» **Exercise prompt**
Below is a listing with pictures in it; transcribe exactly the lines from the one that has "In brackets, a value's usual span" through the one that has "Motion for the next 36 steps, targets", and omit those pictures.

» **Data supplied**

======

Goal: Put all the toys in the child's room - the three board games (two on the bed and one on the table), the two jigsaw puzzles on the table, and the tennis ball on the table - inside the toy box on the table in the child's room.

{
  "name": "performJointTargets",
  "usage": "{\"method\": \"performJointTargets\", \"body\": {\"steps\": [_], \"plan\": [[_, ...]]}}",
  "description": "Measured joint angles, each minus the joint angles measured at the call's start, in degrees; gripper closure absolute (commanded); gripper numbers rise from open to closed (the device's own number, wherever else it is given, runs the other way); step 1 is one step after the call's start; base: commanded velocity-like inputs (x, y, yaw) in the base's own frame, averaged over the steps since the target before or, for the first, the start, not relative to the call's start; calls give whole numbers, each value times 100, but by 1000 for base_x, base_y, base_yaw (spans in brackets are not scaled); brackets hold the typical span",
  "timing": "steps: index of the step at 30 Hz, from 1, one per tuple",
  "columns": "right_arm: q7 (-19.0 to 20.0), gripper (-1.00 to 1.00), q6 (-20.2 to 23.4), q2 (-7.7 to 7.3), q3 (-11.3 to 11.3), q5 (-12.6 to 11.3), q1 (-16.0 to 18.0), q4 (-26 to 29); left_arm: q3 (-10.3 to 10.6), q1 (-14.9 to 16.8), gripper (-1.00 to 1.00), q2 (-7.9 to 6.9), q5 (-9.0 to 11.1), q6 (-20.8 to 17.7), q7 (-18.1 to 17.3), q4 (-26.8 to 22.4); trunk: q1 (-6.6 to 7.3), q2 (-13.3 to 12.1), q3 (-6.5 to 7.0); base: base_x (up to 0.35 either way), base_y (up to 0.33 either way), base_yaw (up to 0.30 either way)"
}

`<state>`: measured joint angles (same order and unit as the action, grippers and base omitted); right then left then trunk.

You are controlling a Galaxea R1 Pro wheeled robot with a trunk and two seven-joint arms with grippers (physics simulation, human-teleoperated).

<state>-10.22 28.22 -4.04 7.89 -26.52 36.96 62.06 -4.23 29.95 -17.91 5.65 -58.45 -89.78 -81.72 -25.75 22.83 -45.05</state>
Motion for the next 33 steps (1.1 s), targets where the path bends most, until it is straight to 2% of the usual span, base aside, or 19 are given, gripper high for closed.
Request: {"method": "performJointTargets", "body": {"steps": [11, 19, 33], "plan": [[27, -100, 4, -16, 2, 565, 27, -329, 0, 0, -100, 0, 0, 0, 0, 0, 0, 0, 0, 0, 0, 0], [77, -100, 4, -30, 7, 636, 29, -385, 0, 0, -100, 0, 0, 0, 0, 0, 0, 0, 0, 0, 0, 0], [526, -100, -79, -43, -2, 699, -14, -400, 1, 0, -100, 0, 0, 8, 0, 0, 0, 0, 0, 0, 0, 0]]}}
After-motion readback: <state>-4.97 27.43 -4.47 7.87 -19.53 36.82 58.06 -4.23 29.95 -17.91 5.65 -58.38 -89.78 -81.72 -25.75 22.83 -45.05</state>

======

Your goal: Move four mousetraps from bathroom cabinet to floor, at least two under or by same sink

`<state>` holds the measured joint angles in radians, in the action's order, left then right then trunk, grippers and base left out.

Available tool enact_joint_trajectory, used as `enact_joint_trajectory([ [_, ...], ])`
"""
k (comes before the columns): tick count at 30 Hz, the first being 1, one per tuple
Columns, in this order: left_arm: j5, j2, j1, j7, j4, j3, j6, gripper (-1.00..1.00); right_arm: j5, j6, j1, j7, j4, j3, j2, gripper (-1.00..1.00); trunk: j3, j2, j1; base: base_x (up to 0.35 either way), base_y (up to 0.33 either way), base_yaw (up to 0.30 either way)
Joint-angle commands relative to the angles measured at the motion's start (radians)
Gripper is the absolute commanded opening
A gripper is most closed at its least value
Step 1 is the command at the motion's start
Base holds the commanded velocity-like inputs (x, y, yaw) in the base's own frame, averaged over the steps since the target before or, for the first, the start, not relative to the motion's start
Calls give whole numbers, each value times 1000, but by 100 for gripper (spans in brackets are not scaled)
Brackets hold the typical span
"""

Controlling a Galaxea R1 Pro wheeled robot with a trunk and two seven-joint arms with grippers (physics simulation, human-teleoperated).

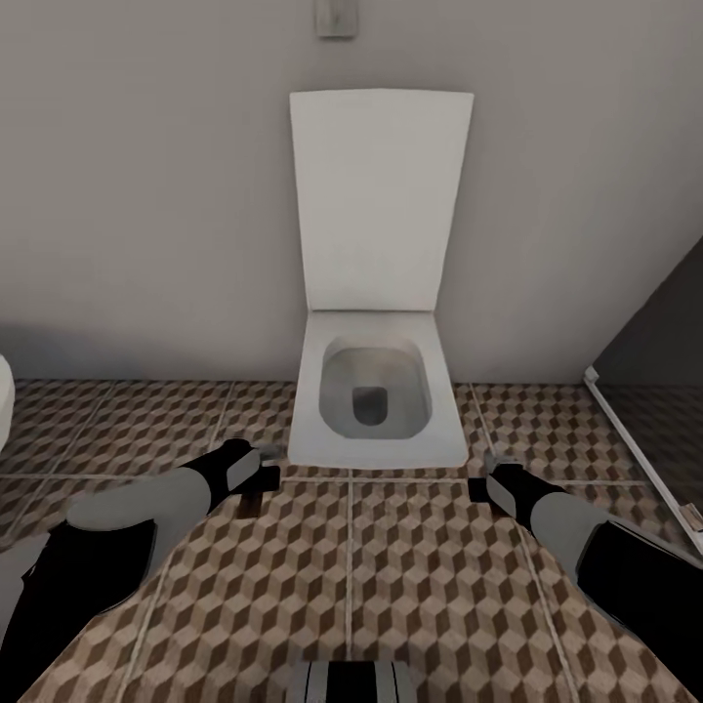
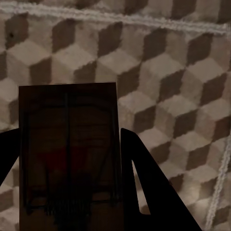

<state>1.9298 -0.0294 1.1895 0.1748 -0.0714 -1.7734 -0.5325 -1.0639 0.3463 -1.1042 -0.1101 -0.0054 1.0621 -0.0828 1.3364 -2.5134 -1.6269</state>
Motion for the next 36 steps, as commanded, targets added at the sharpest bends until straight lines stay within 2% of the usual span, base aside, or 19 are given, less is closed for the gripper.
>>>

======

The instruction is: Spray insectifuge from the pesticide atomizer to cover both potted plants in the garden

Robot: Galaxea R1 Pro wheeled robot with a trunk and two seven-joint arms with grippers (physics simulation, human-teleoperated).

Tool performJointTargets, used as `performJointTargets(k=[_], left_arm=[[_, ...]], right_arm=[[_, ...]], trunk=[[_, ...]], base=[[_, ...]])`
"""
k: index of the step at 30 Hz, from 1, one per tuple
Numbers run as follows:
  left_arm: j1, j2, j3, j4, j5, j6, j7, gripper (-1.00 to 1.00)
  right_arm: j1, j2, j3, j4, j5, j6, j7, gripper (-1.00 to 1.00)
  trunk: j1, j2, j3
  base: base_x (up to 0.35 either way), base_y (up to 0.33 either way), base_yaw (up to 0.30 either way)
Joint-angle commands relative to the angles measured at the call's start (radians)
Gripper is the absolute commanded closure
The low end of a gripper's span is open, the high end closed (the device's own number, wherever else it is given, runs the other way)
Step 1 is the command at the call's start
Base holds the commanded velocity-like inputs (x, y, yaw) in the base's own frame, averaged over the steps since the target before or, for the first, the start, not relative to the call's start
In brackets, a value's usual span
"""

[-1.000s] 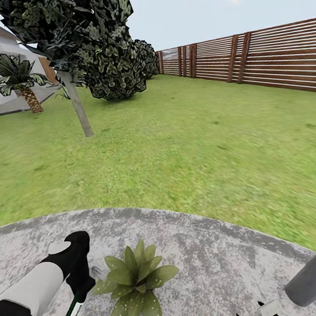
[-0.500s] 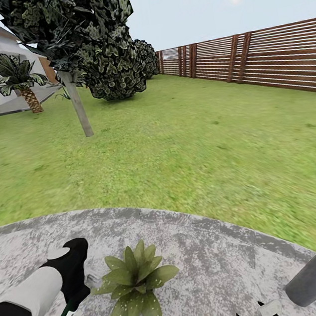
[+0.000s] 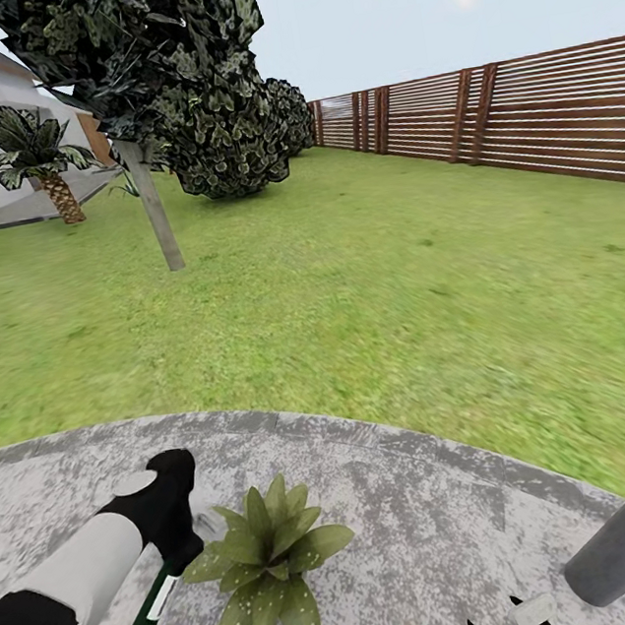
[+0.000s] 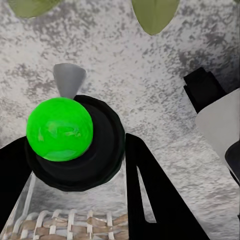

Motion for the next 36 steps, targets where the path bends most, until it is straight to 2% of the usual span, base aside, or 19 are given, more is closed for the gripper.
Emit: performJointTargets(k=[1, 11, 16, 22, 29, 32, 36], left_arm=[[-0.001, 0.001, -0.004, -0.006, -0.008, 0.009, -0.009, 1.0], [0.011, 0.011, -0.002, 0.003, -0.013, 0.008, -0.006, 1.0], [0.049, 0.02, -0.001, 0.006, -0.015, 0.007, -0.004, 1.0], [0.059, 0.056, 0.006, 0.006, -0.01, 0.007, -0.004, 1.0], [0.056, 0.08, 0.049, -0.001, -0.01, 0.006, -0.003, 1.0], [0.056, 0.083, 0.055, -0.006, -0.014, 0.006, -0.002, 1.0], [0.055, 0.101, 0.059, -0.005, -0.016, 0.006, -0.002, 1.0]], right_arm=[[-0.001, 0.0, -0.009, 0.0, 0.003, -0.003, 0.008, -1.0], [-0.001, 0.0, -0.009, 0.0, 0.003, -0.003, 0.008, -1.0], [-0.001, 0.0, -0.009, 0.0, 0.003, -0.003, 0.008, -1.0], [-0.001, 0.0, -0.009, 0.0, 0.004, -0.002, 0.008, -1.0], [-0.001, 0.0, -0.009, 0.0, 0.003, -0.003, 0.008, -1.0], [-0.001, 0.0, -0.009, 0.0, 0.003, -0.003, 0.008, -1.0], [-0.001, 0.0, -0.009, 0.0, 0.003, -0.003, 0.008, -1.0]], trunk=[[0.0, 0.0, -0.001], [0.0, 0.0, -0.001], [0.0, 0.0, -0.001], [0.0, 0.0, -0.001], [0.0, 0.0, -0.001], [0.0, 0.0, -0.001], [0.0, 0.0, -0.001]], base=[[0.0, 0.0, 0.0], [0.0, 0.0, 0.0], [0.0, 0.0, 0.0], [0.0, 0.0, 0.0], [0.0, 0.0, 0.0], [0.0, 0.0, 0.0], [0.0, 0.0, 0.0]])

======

» **Task solution**
In brackets, a value's usual span
"""

[-1.000s] 
[-0.500s] 
[+0.000s] 
[+0.000s] 

Motion for the next 36 steps, targets where the path bends most, until it is straight to 2% of the usual span, base aside, or 19 are given, more is closed for the gripper.

That completes the response to the exercise.